Non è un caso che il testo di Le Bon fosse apprezzato, e studiato, da personaggi come Hitler, F.D. Roosevelt, Lenin, Mussolini. 

Le democrazie, e la società, non perdono terreno perché ci sono i “vecchi” e/o non ci sono abbastanza giovani. Si indeboliscono piuttosto a seguito della rinuncia, da parte della Politica, di fare degli individui degli esseri coscienti e consapevoli, e tendenzialmente felici.

L’attuale prospettiva della modernità contemporanea predilige la manipolazione, piuttosto che l’istruzione. La fede, piuttosto che la capacità critica. In nome del consumismo, del neoliberalismo finanziario, dobbiamo essere tutti manipolabili, acritici, infelici, e stressati: bulimici dell’inutile, refrattari alla solidarietà, antagonisti di “nemici” costruiti in laboratorio.

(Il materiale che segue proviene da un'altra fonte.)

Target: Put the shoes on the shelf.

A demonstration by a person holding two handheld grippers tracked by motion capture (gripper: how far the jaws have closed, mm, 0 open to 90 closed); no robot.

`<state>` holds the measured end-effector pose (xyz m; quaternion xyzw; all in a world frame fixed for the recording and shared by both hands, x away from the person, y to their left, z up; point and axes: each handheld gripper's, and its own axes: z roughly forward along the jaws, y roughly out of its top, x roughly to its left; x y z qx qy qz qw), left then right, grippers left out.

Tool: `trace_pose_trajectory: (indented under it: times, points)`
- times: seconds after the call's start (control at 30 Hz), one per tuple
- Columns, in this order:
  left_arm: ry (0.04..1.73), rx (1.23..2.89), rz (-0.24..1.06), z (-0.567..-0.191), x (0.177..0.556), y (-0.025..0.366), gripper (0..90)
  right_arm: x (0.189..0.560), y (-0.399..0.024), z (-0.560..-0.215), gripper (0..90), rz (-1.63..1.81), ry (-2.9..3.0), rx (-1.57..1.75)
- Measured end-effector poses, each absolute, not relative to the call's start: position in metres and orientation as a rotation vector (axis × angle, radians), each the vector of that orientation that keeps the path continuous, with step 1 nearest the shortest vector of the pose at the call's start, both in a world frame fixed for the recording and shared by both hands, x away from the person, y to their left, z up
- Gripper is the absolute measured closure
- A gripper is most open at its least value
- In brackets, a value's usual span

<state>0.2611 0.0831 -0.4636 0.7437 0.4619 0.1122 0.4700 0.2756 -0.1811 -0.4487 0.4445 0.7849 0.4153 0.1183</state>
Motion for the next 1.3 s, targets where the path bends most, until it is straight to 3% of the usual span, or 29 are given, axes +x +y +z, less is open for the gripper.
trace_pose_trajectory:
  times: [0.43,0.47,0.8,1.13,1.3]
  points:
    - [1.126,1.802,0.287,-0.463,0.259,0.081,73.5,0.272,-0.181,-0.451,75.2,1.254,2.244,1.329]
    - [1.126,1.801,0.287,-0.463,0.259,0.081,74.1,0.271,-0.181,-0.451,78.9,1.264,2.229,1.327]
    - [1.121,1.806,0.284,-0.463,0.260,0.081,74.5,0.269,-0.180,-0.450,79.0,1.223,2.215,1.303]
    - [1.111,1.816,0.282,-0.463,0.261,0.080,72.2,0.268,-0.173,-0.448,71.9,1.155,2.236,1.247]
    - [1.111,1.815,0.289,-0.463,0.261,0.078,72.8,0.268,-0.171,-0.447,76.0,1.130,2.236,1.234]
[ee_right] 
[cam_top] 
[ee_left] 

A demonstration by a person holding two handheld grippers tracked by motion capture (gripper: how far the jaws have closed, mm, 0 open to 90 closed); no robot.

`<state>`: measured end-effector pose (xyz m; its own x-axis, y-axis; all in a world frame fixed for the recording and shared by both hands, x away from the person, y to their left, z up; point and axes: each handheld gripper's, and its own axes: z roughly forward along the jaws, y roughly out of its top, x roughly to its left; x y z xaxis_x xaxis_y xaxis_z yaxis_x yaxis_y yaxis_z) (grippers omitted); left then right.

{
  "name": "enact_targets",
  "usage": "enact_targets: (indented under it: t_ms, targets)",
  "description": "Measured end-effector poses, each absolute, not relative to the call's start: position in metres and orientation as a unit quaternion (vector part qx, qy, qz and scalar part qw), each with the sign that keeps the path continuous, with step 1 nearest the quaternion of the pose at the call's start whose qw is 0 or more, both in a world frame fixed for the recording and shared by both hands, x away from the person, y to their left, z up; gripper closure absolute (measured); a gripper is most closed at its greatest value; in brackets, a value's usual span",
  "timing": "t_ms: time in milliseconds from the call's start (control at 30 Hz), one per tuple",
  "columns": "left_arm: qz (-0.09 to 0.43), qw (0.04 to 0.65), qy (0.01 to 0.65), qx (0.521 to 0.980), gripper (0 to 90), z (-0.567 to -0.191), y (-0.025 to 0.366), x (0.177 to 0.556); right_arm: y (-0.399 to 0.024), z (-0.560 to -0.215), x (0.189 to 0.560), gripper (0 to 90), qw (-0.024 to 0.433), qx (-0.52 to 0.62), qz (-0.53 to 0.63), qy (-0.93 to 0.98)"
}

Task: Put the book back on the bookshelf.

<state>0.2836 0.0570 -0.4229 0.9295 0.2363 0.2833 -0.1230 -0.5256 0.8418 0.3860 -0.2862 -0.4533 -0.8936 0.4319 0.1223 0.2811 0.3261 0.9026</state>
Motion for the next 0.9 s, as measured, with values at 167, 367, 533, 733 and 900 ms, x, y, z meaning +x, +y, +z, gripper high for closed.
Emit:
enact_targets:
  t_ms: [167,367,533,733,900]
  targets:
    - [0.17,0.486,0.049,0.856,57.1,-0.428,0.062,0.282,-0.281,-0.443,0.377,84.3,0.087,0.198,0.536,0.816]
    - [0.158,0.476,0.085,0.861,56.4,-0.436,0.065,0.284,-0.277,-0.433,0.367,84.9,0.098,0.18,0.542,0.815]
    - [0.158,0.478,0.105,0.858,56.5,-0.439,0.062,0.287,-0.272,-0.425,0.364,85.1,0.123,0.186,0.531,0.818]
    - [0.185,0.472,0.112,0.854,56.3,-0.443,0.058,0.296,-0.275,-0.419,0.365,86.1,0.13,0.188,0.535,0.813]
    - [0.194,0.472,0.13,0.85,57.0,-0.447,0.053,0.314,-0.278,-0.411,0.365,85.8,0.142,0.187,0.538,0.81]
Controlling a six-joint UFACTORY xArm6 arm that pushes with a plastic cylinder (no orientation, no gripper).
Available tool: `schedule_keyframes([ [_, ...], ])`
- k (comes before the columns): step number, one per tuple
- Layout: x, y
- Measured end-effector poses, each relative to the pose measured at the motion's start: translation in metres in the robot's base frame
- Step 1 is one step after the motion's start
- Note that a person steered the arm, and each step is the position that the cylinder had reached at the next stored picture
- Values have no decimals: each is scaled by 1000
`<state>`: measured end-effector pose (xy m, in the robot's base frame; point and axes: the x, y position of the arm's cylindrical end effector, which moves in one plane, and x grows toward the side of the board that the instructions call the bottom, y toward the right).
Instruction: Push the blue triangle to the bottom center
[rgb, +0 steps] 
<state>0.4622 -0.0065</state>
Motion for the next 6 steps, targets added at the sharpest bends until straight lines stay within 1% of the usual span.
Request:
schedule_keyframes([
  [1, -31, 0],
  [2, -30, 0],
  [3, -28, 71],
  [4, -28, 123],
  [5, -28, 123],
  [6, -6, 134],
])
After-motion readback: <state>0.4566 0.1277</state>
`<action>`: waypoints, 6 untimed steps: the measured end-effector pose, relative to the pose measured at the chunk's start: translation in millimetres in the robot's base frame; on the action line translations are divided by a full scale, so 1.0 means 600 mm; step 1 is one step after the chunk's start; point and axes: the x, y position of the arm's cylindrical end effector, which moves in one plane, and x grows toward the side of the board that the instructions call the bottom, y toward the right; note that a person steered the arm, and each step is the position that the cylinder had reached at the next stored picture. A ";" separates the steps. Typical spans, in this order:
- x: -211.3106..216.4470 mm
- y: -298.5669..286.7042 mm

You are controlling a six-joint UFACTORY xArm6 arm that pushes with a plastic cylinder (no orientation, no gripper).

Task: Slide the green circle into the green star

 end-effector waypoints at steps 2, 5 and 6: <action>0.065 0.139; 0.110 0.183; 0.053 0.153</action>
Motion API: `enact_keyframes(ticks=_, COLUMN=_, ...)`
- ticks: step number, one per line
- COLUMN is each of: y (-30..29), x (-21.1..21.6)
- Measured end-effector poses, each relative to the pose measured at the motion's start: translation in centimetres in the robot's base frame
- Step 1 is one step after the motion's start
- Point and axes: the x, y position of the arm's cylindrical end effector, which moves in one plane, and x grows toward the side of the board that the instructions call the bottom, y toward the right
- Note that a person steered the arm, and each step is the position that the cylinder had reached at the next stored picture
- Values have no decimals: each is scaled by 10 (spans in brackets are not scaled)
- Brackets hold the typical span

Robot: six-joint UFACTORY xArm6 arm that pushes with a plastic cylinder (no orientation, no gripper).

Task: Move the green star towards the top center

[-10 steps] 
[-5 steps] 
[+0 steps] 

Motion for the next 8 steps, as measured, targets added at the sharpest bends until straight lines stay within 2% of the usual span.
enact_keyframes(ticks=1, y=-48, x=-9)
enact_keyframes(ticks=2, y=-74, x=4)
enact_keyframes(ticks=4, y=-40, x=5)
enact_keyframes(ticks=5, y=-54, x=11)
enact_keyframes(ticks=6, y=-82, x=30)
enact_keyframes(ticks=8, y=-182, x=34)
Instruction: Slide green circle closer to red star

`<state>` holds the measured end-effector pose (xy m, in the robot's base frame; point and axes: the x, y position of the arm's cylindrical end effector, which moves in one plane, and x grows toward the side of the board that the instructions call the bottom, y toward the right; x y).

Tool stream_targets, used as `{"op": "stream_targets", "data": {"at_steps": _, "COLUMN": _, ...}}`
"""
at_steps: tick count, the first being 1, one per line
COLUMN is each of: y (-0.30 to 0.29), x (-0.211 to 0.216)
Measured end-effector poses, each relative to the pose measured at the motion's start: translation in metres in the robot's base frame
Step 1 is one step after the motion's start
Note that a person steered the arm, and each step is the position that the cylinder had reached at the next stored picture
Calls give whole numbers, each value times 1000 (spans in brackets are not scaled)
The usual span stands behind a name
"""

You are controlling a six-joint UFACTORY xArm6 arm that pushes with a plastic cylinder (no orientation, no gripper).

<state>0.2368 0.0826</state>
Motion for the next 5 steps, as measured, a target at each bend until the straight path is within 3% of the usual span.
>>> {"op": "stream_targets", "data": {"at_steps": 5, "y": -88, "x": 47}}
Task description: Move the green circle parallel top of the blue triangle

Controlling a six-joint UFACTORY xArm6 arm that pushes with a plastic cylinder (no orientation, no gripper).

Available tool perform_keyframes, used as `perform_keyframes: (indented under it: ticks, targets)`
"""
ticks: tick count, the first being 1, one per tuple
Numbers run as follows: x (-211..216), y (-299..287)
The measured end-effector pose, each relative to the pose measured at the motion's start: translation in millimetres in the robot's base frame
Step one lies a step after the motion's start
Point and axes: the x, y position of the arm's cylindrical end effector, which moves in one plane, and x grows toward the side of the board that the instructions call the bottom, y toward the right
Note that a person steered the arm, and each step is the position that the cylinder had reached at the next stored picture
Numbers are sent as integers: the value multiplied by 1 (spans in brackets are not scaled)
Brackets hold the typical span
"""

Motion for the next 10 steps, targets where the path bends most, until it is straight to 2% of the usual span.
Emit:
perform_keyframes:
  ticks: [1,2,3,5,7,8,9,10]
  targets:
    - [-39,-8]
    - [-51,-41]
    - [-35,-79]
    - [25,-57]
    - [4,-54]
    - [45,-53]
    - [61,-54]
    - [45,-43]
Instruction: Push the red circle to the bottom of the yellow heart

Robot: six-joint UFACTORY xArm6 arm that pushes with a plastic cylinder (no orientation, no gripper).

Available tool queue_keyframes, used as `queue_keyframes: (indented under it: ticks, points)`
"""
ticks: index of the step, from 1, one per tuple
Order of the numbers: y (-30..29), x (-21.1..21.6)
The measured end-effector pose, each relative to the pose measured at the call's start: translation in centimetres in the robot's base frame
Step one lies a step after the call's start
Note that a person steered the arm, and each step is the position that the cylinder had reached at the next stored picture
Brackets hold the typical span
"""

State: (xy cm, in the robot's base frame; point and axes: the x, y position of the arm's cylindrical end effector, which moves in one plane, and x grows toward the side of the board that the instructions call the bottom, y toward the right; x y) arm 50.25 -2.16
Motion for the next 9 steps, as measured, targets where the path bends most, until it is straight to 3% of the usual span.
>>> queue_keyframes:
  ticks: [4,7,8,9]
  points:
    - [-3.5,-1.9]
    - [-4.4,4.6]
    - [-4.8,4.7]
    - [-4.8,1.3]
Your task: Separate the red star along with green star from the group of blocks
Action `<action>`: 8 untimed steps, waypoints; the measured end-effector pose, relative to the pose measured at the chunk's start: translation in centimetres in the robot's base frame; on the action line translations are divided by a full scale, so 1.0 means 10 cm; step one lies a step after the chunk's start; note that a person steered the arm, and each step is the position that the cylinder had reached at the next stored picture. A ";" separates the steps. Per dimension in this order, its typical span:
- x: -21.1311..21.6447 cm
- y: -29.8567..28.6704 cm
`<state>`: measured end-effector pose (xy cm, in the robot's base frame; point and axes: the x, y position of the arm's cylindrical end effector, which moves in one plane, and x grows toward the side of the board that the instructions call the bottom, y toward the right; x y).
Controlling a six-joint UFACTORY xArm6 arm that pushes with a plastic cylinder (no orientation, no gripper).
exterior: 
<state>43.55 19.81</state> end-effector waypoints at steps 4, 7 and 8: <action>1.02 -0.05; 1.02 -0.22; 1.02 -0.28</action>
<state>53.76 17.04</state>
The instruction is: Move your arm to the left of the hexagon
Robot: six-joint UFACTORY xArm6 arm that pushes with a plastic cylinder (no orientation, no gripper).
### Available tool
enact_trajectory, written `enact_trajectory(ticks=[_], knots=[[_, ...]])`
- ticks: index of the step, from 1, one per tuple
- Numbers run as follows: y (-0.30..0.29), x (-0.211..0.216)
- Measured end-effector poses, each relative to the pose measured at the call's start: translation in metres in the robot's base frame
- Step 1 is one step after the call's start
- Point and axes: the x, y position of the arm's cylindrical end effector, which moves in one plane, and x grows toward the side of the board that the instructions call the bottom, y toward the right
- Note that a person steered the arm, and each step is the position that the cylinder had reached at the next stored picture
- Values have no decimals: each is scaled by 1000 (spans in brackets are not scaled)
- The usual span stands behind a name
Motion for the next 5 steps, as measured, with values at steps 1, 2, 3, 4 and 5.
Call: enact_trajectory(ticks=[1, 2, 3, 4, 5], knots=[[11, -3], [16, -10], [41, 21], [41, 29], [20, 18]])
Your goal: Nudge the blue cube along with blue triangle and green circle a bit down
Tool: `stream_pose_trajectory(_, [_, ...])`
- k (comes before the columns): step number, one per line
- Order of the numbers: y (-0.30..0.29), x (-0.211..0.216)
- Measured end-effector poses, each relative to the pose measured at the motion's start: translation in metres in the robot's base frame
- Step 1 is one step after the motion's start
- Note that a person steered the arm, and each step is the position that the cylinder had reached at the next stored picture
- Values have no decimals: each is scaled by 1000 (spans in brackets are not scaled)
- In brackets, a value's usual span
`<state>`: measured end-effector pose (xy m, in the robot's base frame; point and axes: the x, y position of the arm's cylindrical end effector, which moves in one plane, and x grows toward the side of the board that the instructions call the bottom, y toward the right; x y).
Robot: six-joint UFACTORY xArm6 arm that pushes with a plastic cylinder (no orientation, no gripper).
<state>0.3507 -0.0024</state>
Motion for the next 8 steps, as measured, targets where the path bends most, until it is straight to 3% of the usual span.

Questo è ciò che sta distruggendo il nostro tessuto sociale, conducendo sempre più persone a chiudersi nel proprio particulare, a disinteressarsi della politica. E le responsabilità sono ben distribuite. Sopratutto manca la visione progettuale del futuro, laddove i politici prediligono l’oggi: il tutto e subito delle loro comode, e ricche, poltrone. 

Dov’è finita quella “rivoluzione culturale del popolo”, quel desiderio di una cittadinanza attiva, consapevole, cosciente, che era uno dei pensieri fondanti del fu M5S? E come si concilia la discriminazione degli anziani con “l’uno vale uno”? Quante cose si perdono nei meandri della Realpolitick del partito Dimaioleggio.